**TASK OBJECTIVE:** Would you return, word for word, the lines of the data below from the line with "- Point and" through the line with "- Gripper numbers", and no others?

**STORED DATA:**

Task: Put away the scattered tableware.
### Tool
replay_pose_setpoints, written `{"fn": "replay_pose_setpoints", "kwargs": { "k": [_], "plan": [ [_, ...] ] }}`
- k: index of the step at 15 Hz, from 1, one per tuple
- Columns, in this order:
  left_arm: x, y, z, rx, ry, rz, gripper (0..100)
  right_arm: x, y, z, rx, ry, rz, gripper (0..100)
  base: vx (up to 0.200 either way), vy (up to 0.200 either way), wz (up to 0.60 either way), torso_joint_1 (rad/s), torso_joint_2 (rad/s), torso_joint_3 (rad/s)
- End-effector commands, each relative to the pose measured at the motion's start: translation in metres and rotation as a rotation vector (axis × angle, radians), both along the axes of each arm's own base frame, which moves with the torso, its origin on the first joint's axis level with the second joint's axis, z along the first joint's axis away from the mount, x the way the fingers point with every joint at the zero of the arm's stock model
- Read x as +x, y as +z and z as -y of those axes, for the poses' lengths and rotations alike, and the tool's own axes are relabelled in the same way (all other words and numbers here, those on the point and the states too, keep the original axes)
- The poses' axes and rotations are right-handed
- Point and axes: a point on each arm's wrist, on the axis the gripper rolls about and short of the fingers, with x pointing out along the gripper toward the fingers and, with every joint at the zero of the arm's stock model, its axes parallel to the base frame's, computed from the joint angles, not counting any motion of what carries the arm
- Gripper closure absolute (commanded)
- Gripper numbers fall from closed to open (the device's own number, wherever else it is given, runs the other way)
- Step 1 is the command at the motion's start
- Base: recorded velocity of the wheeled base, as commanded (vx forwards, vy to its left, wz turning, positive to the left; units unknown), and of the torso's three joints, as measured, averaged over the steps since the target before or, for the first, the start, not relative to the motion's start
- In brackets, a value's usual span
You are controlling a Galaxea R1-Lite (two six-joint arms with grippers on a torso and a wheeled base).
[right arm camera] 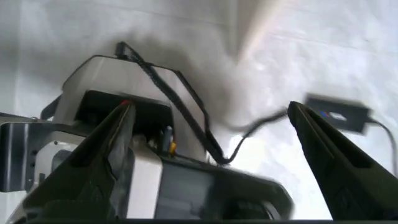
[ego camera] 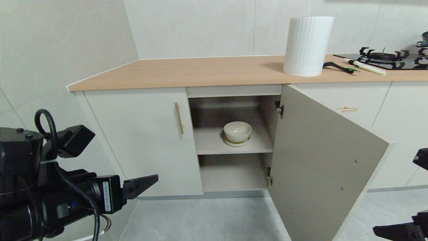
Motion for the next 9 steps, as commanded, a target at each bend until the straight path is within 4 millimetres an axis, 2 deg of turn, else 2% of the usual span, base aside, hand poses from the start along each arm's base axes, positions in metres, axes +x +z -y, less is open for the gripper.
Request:
{"fn": "replay_pose_setpoints", "kwargs": {
  "k": [1, 3, 7, 9],
  "plan": [
    [0.000, 0.000, 0.000, 0.001, 0.001, -0.001, 0, -0.012, 0.025, 0.014, 0.005, -0.077, 0.089, 0, 0.000, 0.000, 0.00, 0.000, 0.00, 0.000],
    [0.000, 0.000, 0.000, 0.000, 0.002, -0.003, 0, -0.007, 0.027, 0.021, -0.053, -0.161, 0.099, 0, 0.000, 0.000, 0.00, 0.000, 0.00, 0.000],
    [0.000, 0.000, 0.000, -0.002, 0.002, 0.002, 0, 0.056, 0.001, 0.051, -0.143, -0.431, -0.023, 0, 0.000, 0.000, 0.00, 0.000, 0.00, 0.000],
    [0.001, 0.000, 0.000, -0.003, 0.001, 0.002, 0, 0.074, -0.007, 0.062, -0.139, -0.498, -0.025, 0, 0.000, 0.000, 0.00, 0.000, 0.00, 0.000]
  ]
}}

**EXPECTED OUTPUT:**
- Point and axes: a point on each arm's wrist, on the axis the gripper rolls about and short of the fingers, with x pointing out along the gripper toward the fingers and, with every joint at the zero of the arm's stock model, its axes parallel to the base frame's, computed from the joint angles, not counting any motion of what carries the arm
- Gripper closure absolute (commanded)
- Gripper numbers fall from closed to open (the device's own number, wherever else it is given, runs the other way)

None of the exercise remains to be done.